Instructions for the task:
An exact copy of the data is required, with no pictures in it.

Records from a collection
──────────────────────────────
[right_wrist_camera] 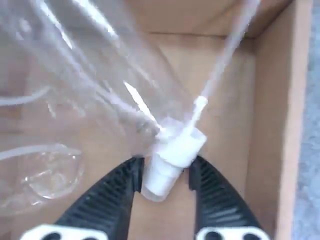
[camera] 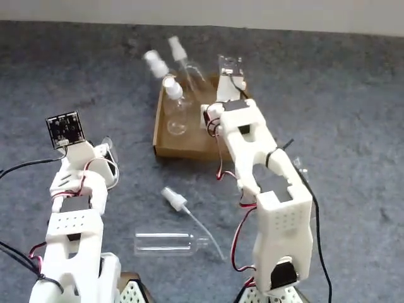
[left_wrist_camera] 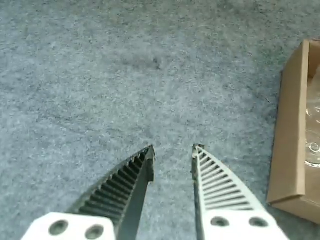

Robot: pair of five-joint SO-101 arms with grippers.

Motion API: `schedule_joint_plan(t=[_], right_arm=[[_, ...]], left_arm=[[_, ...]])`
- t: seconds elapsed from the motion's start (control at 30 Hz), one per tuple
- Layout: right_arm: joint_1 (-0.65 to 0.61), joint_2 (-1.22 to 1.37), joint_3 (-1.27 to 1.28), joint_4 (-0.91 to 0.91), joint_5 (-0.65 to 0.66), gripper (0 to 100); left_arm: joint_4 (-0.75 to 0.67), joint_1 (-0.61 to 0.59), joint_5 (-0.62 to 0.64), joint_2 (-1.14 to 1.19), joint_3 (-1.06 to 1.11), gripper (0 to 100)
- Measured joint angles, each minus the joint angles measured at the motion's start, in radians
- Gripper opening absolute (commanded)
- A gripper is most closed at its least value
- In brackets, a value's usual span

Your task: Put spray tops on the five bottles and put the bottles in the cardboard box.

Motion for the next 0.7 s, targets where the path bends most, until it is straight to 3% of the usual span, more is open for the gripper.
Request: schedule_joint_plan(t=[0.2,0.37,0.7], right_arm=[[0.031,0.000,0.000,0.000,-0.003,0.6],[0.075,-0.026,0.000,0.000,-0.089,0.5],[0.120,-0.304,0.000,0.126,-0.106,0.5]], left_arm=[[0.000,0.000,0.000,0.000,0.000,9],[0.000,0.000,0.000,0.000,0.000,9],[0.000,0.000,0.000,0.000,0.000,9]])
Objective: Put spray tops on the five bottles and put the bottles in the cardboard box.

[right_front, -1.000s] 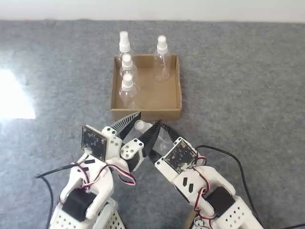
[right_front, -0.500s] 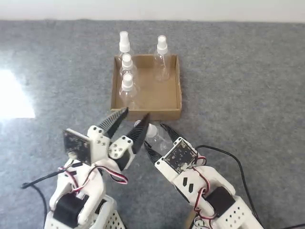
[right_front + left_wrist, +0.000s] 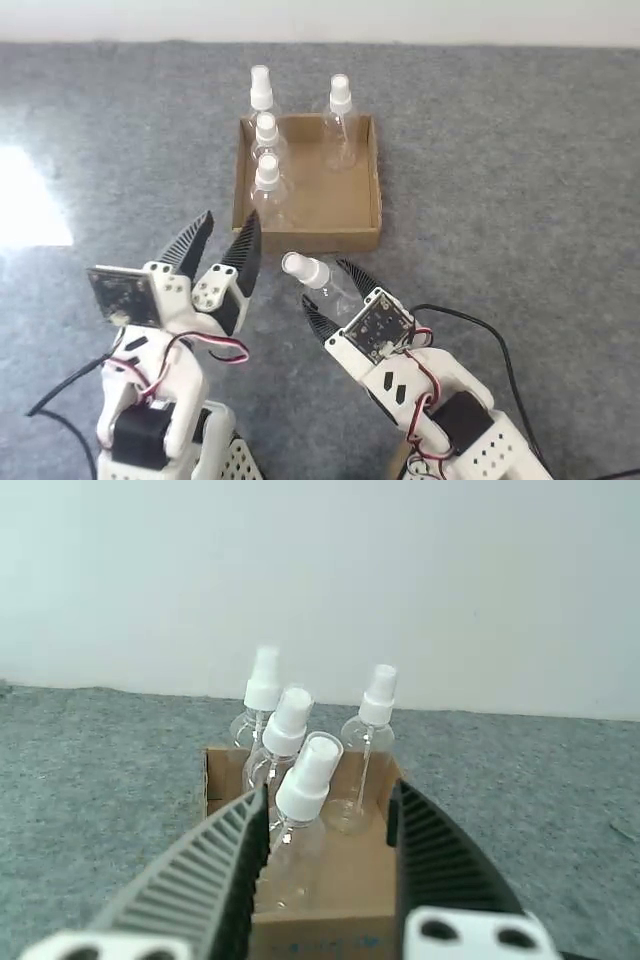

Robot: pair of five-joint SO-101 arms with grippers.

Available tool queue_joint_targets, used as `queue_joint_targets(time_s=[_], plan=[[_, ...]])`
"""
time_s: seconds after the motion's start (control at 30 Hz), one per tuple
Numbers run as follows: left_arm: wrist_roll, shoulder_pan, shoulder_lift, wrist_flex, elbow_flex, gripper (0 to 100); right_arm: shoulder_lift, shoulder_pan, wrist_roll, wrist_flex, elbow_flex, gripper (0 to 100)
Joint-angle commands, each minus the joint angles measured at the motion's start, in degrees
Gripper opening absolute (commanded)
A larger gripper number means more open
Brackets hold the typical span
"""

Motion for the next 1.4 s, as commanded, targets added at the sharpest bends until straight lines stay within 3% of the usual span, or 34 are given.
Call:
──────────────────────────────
Answer area:
[right_wrist_camera] 
[camera] 
[left_wrist_camera] 

Robot: pair of five-joint SO-101 arms with grippers.

Motion API: `schedule_joint_plan(t=[_], right_arm=[[_, ...]], left_arm=[[_, ...]])`
- t: seconds elapsed from the motion's start (control at 30 Hz), one per tuple
- Layout: right_arm: joint_1 (-0.65 to 0.61), joint_2 (-1.22 to 1.37), joint_3 (-1.27 to 1.28), joint_4 (-0.91 to 0.91), joint_5 (-0.65 to 0.66), gripper (0 to 100); left_arm: joint_4 (-0.75 to 0.67), joint_1 (-0.61 to 0.59), joint_5 (-0.62 to 0.64), joint_2 (-1.14 to 1.19), joint_3 (-1.06 to 1.11), gripper (0 to 100)
- Measured joint angles, each minus the joint angles measured at the motion's start, in radians
- Gripper opening absolute (commanded)
- A gripper is most closed at its least value
- In brackets, a value's usual span

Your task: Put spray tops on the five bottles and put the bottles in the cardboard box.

Motion for the next 0.7 s, targets where the path bends most, until it is straight to 3% of the usual span, more is open for the gripper.
Request: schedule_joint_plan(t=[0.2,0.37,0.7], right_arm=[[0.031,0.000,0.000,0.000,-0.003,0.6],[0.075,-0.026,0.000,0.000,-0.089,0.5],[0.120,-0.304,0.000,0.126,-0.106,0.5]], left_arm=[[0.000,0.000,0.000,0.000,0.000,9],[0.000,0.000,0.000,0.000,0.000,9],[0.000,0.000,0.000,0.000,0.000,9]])
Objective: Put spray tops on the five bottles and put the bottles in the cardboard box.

[right_front, -1.000s] 
[right_front, -0.500s] 
[right_front + left_wrist, +0.000s] 

Robot: pair of five-joint SO-101 arms with grippers.

Available tool queue_joint_targets, used as `queue_joint_targets(time_s=[_], plan=[[_, ...]])`
"""
time_s: seconds after the motion's start (control at 30 Hz), one per tuple
Numbers run as follows: left_arm: wrist_roll, shoulder_pan, shoulder_lift, wrist_flex, elbow_flex, gripper (0 to 100); right_arm: shoulder_lift, shoulder_pan, wrist_roll, wrist_flex, elbow_flex, gripper (0 to 100)
Joint-angle commands, each minus the joint angles measured at the motion's start, in degrees
Gripper opening absolute (commanded)
A larger gripper number means more open
Brackets hold the typical span
"""

Motion for the next 1.4 s, as commanded, targets added at the sharpest bends until straight lines stay within 3% of the usual span, or 34 are given.
Call:

No additional output is needed.